In diesem Monat habe ich die Ruhe genossen, viel gelesen, meinen Blog gegründet und wieder eine Reise unternommen. Dieses Mal zog es mich nach Magdeburg, wer meine Reisebegleitung war, ist wahrscheinlich nicht schwer zu erraten: Mama. Dort waren wir nicht sehr lange und haben auch nicht viele Bilder geschossen, hauptsächlich vom Hundertwasserhaus.
 

September

Der September hatte so einiges für mich zu bieten. Anfang des Monats feierten mein Freund und ich unser Zweijähriges. Ich schenkte ihm Karten für Borussia Mönchengladbach und er mir welche für Seeed! Ich bin richtig ausgerastet, denn Seeed ist schon seit Ewigkeiten meine Lieblingsband und ich war noch nie auf einem Konzert. Es hat sehr viel Spaß gemacht! Doch eine Woche vorher war ich schon einmal auf einem Konzert (erst ein Leben lang nicht, und dann zwei mal hintereinander in kürzester Zeit), und zwar von Dieter Thomas Kuhn. Meine Schwester wollte eigentlich mit Freundinnen dorthin gehen, musste aber kurzfristig absagen. Da meine beste Freundin ebenfalls für eine andere einsprang, habe ich auch zugesagt – kurz vor knapp – und war dabei. Es war ein schräges Erlebnis, aber wir hatten eine Menge Spaß!
 
Ansonsten habe ich die Zeit vor dem Studiumbeginn genutzt, um mich noch einmal richtig zu entspannen.
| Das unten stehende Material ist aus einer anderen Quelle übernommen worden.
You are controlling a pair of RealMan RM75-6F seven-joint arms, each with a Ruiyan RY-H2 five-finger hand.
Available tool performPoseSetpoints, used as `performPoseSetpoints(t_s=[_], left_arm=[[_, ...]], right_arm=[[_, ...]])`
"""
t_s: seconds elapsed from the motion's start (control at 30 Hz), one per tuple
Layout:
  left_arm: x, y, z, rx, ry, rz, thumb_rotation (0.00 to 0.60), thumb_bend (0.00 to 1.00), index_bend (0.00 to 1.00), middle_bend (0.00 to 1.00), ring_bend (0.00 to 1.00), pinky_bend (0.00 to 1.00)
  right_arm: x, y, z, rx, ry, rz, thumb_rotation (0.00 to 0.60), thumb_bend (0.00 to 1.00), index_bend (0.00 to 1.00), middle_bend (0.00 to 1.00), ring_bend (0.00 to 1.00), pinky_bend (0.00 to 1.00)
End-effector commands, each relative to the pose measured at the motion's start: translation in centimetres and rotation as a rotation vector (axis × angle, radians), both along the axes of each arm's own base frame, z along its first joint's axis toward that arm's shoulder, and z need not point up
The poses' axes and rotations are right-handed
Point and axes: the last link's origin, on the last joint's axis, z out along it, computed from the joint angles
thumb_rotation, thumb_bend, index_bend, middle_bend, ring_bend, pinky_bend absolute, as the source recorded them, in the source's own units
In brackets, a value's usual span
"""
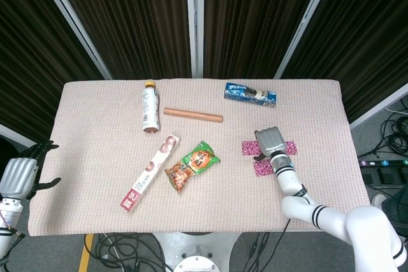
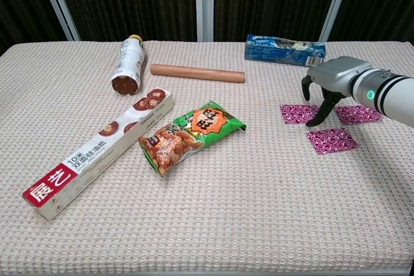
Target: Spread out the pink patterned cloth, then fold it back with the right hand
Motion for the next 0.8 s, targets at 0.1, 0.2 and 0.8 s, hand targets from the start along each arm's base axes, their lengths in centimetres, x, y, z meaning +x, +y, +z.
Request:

Dafür sind Spaziergänge immer gut, mal mit dem Hund, mal mit der Kamera.
 

Oktober

Der Oktober war geprägt vom Unileben. Ich musste mich an der neuen Universität einleben, in der neuen Stadt, mit den neuen Leuten im neuen Studium. Es war also der Monat der Neuerungen. Da ich durch all diese Sachen wenig Zeit hatte, um irgendwelche Ausflüge zu machen, gibt es auch keine Fotos.

 

November

Im November wurde mir einiges klar, was mich selbst angeht. Ich würde lügen, wenn ich sagen würde, dass dieser Monat einfach für mich war. Aber manche Entscheidungen sind trotz ihrer Schwere wichtig und müssen gemacht werden.

 

Dezember

Prägend für den letzten Monat des Jahres war wohl definitiv mein Umzug! Es war stressig, es war ein Hin und Her, es hat viele Nerven gekostet – nicht nur bei mir –, es war emotional. Aus meiner Wohnung zog ich aus mit einem lachenden und einem weinenden Auge. Trotz des ganzen Umzugstresses war ich überrascht, dass ich es zum ersten Mal in meinem Leben geschafft habe, alle Geschenke noch vor dem 24.12. zu organisieren. Eine Woche vor Heiligabend hatte ich alle beisammen! Das war sehr überraschend.
Obwohl das Jahr nicht gut für mich anfing und auch einige unschöne Erlebnisse für mich bereit hielt, hatte es einen tollen Abschluss. Silvester feierte ich mit Freunden und Familie mit viel Essen, ein wenig Alkohol und einer Menge Spaß!

 


 

Da mir das letzte Jahr wenig Anlässe gab, um positiv zu denken, habe ich beschlossen “Be positive!” als mein Jahresmotto 2014 zu nehmen. Dazu habe ich einen eigenen Hashtag eingeführt, um am Ende des Jahres zu sehen, was alles positiv war: #bepositive_FD.